--- Exercise description ---
What is the number of lines below that contain the word "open"? Give only that number.

○ ○ ○ ○ ○

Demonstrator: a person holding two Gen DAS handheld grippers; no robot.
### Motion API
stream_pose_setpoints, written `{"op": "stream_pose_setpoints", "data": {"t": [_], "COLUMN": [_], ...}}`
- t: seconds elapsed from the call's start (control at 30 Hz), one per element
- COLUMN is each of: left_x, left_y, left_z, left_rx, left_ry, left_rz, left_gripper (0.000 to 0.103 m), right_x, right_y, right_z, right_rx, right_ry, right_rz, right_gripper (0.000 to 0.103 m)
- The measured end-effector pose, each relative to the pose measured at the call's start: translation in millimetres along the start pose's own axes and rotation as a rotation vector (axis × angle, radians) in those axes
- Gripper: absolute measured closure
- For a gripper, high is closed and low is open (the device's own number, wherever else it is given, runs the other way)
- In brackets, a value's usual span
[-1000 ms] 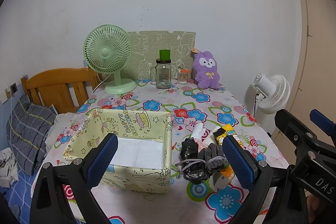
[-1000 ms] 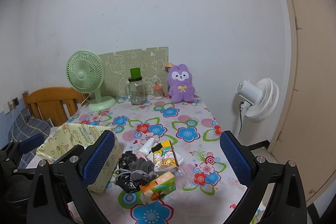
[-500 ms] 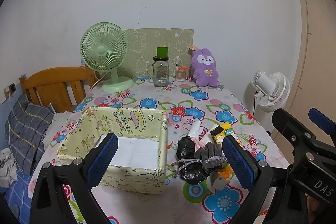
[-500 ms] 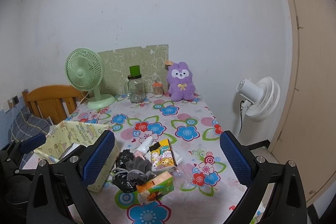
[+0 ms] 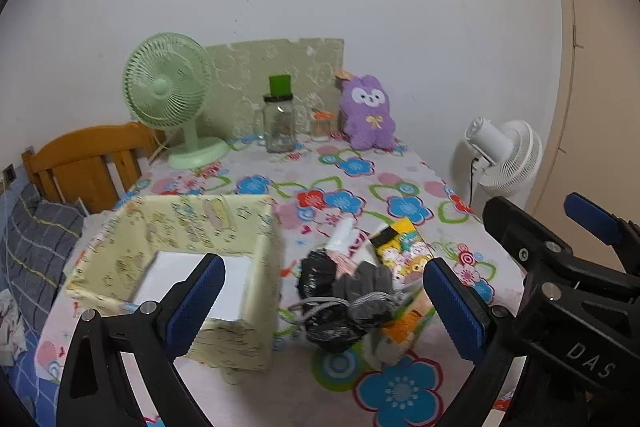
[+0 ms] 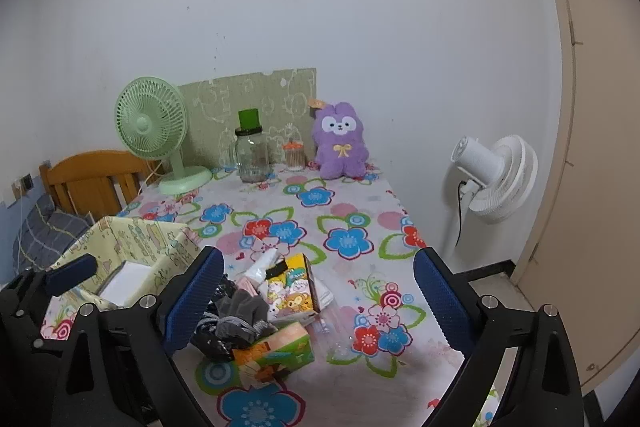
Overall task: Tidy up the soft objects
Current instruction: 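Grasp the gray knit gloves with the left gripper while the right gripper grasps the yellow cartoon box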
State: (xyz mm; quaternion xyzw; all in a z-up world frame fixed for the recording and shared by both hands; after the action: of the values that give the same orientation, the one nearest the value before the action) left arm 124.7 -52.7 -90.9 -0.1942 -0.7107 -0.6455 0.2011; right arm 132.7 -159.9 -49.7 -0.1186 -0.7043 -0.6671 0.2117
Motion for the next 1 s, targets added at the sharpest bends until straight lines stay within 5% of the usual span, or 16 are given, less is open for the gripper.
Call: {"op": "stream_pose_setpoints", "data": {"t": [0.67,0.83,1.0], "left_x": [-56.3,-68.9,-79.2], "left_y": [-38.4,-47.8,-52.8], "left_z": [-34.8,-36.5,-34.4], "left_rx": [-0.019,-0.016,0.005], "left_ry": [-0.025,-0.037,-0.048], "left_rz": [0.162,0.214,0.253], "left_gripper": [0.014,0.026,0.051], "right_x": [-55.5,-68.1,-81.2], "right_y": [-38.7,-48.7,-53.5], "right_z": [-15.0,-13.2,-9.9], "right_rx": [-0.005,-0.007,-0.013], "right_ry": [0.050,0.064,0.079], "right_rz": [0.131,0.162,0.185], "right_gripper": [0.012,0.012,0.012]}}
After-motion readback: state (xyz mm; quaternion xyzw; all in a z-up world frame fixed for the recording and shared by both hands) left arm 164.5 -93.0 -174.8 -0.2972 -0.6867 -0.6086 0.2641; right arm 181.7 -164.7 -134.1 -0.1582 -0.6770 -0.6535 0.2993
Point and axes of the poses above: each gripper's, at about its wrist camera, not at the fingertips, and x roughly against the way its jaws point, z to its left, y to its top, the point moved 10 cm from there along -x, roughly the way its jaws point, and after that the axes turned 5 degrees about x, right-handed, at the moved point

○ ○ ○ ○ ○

--- Solution to this problem ---
2